Examples and non-examples of integral categories and the admissible intersection property

TL;DR

This paper investigates the properties of integral categories, their relation to quasi-abelian and semi-abelian categories, and characterizes quasi-abelian categories via admissible intersections, highlighting their relevance in functional analysis.

Contribution

It determines which categories of topological and bornological vector spaces are integral and characterizes quasi-abelian categories through admissible intersections.

Findings

Certain topological and bornological vector space categories are integral.

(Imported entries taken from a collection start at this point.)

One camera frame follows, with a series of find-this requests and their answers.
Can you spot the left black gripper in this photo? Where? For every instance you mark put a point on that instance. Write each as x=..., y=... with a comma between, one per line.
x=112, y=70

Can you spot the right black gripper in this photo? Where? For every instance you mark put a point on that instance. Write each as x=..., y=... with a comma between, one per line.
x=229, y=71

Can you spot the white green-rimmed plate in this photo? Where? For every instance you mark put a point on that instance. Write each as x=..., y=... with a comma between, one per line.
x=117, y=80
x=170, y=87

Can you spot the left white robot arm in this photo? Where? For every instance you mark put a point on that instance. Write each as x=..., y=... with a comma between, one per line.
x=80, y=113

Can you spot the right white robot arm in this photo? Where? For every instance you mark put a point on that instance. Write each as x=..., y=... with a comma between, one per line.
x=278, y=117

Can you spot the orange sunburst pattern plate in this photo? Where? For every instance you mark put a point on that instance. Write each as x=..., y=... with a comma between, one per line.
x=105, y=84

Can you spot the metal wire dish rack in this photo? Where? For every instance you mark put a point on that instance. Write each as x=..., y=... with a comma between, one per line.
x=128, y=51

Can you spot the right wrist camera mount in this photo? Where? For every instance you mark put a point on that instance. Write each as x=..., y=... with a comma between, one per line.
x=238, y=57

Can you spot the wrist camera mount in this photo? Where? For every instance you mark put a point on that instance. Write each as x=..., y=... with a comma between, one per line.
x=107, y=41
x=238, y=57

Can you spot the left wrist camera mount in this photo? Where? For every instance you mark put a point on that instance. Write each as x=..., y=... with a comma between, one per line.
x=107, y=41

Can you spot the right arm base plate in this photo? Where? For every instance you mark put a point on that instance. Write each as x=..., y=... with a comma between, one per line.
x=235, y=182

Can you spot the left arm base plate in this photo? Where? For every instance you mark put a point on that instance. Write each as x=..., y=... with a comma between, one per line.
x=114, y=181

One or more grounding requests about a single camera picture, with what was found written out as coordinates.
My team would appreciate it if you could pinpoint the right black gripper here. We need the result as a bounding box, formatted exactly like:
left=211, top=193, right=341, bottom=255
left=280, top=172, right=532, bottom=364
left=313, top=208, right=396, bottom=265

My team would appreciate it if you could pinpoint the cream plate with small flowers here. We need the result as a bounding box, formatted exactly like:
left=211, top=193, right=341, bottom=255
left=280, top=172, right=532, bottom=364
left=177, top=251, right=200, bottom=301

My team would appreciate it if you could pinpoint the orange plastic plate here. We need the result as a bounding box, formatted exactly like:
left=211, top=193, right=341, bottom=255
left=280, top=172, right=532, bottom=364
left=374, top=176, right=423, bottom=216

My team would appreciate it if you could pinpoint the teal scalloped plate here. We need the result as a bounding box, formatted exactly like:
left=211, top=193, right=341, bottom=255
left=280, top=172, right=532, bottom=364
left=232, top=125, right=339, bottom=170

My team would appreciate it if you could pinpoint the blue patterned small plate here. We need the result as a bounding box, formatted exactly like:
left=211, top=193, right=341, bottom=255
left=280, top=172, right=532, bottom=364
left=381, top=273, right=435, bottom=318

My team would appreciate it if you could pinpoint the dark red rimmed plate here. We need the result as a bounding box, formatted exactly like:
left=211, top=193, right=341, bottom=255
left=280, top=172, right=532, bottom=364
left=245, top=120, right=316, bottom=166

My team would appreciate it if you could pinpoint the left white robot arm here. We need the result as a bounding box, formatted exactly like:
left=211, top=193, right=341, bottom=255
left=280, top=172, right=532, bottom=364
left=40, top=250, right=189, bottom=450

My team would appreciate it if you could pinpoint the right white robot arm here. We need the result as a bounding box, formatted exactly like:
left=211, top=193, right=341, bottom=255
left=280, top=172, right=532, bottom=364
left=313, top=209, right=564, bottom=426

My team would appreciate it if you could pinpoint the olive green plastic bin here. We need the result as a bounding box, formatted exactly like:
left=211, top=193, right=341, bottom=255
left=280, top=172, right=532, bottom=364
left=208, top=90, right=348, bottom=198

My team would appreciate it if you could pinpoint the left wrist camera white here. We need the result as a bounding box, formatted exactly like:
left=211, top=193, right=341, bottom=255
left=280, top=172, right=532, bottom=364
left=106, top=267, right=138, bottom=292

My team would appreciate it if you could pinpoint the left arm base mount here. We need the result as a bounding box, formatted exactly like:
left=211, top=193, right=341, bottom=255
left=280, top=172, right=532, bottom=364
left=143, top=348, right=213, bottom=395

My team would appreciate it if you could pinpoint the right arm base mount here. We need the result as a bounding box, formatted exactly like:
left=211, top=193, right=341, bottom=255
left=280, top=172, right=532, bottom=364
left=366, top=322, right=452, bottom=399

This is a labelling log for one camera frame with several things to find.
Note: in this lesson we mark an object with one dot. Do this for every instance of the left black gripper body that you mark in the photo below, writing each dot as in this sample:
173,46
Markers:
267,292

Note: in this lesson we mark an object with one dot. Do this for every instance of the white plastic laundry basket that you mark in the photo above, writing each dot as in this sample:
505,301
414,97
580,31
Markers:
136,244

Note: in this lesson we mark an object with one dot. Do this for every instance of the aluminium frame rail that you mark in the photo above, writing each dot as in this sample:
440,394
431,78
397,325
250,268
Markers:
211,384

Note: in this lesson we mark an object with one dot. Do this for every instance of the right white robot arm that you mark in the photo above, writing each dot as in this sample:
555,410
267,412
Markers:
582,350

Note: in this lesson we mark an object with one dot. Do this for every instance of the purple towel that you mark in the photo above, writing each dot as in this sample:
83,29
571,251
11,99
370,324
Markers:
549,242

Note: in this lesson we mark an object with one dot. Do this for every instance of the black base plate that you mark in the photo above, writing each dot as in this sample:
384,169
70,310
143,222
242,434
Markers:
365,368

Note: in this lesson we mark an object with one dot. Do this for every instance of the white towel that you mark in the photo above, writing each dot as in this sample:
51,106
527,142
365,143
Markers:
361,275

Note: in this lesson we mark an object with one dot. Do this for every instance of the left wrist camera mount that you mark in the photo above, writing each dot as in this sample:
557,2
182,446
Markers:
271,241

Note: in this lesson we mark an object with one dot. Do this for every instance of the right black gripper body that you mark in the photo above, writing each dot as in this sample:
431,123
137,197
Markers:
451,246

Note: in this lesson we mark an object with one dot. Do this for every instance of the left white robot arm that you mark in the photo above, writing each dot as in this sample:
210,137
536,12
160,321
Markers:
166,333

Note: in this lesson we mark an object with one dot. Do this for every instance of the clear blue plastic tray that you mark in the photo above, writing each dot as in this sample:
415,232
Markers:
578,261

Integral categories are not contained within quasi-abelian categories.

Quasi-abelian categories are characterized by admissible intersections.

Abstract

Integral categories form a sub-class of pre-abelian categories whose systematic study was initiated by Rump in 2001. In the first part of this article we determine whether several categories of topological and bornological vector spaces are integral. Moreover, we establish that the class of integral categories is not contained in the class of quasi-abelian categories, and that there exist semi-abelian categories that are neither integral nor quasi-abelian. In the last part of the article we show that a category is quasi-abelian if and only if it has admissible intersections, in the sense considered recently by Br{\"u}stle, Hassoun and Tattar. This exhibits that a rich class of non-abelian categories having this property arises naturally in functional analysis.